Computational mining of Janus Sc2C-based MXenes for spintronic, photocatalytic, and solar cell applications

Two-dimensional (2D) Janus structures such as MoSSe and Janus graphene have grabbed global attention for their novel properties and interesting behaviors. In this study, via first-principles calculations, we have systematically explored the structural, electronic, and magnetic properties of Janus-functionalized Sc2CTT ' (T, T ' = H, O, OH, F, Cl). Interestingly, four Sc2COT ' were found to be ferrimagnetic half-metals with high predicted Curie temperatures, indicating their feasibility in spintronic applications. On the other hand, Sc2COHCl, Sc2CHCl, and Sc2CFCl are suitable photocatalysts for photocatalytic water splitting. In particular, Sc2COHCl with a bandgap of 0.99 eV is highlighted as an infrared light-driven photocatalyst. Sc2COHH, possessing an ideal direct band gap of 1.08 eV and noticeable optical absorption in the visible light region, is very promising as the donor material for solar cells. It is highlighted that the designed type II Sc2COHH/InS heterostructure solar cell could present a high power conversion efficiency of up to 21.04% by inducing effective photo-excited electron-hole separation, which is favorable for photodetection harvesting.
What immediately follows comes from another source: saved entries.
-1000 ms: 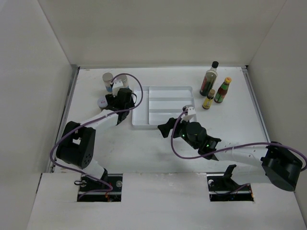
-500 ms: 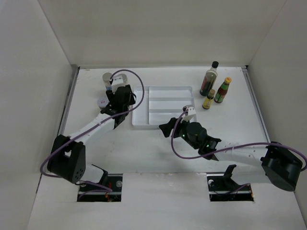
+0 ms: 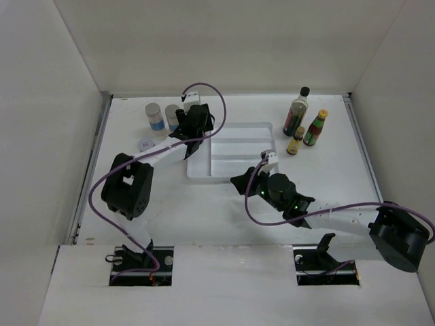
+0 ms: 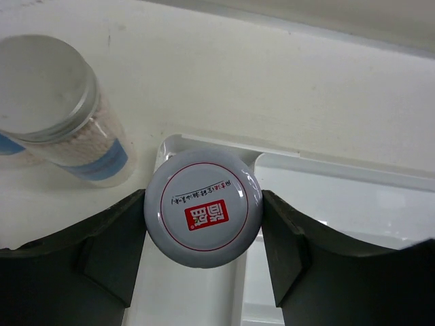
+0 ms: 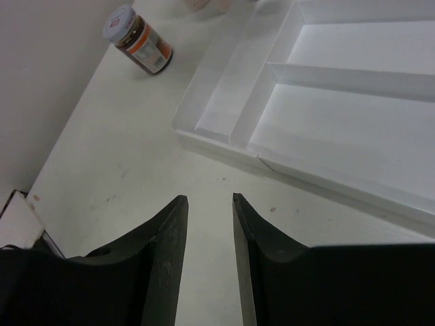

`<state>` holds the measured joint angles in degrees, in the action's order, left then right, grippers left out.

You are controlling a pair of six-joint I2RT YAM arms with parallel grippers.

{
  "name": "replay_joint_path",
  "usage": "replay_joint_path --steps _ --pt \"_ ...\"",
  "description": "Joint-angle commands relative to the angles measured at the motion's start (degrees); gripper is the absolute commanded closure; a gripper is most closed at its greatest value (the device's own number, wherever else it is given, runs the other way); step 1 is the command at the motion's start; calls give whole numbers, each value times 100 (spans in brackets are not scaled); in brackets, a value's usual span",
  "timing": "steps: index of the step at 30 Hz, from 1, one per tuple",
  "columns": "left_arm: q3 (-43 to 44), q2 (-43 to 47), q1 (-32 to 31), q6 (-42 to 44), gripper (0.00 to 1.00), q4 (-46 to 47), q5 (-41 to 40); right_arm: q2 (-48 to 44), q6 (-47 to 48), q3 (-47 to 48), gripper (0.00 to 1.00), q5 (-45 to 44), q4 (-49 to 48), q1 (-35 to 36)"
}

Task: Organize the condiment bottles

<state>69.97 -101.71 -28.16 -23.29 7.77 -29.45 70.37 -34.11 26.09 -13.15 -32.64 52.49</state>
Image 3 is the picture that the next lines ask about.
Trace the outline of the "blue label jar silver lid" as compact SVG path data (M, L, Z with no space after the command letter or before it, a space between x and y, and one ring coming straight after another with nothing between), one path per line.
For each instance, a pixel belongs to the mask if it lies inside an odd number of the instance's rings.
M179 109L177 105L168 105L165 108L165 114L170 131L174 131L179 126L176 111Z

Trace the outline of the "dark spice jar white lid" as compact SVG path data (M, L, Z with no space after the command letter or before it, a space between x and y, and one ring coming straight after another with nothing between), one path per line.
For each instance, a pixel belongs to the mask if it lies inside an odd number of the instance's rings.
M145 138L139 140L137 147L138 147L138 150L140 152L145 152L145 151L153 148L155 146L155 144L156 143L155 143L153 138L145 137Z

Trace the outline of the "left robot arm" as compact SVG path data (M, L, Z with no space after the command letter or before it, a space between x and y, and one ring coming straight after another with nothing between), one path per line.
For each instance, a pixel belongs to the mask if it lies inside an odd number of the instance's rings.
M178 109L179 126L154 151L144 156L119 153L111 165L101 200L107 208L131 221L147 208L152 190L154 170L188 159L213 130L214 116L207 104L193 105L188 111Z

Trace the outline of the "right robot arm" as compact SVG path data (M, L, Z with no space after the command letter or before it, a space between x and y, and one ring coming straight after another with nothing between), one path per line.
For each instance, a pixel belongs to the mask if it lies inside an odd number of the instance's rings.
M403 272L418 270L425 248L434 237L417 213L393 202L323 205L312 211L313 197L297 192L285 174L250 167L230 182L245 198L258 196L283 216L280 225L327 232L315 249L300 256L302 266L321 270L346 261L383 260Z

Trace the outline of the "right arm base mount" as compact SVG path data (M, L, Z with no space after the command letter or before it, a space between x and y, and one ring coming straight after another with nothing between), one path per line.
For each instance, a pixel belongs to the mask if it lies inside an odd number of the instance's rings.
M354 261L339 262L317 249L294 249L293 253L299 286L360 285Z

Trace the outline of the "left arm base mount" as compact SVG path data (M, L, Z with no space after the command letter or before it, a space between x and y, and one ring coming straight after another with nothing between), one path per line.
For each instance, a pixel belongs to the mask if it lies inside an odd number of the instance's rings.
M154 261L146 254L135 252L127 246L116 247L105 256L111 265L109 286L112 287L166 287L172 285L174 248L148 247L160 267L155 272Z
We believe that our study will provide a feasible strategy for the design and application of MXenes.

Automated summary

This study systematically explored the structural, electronic, and magnetic properties of Janus-functionalized MXenes via first-principles calculations, identifying potential applications in spintronics and photocatalysis. Additionally, the design of a type II Sc2COHH/InS heterostructure solar cell was highlighted for its high power conversion efficiency through effective photo-excited electron-hole separation, beneficial for photodetection harvesting.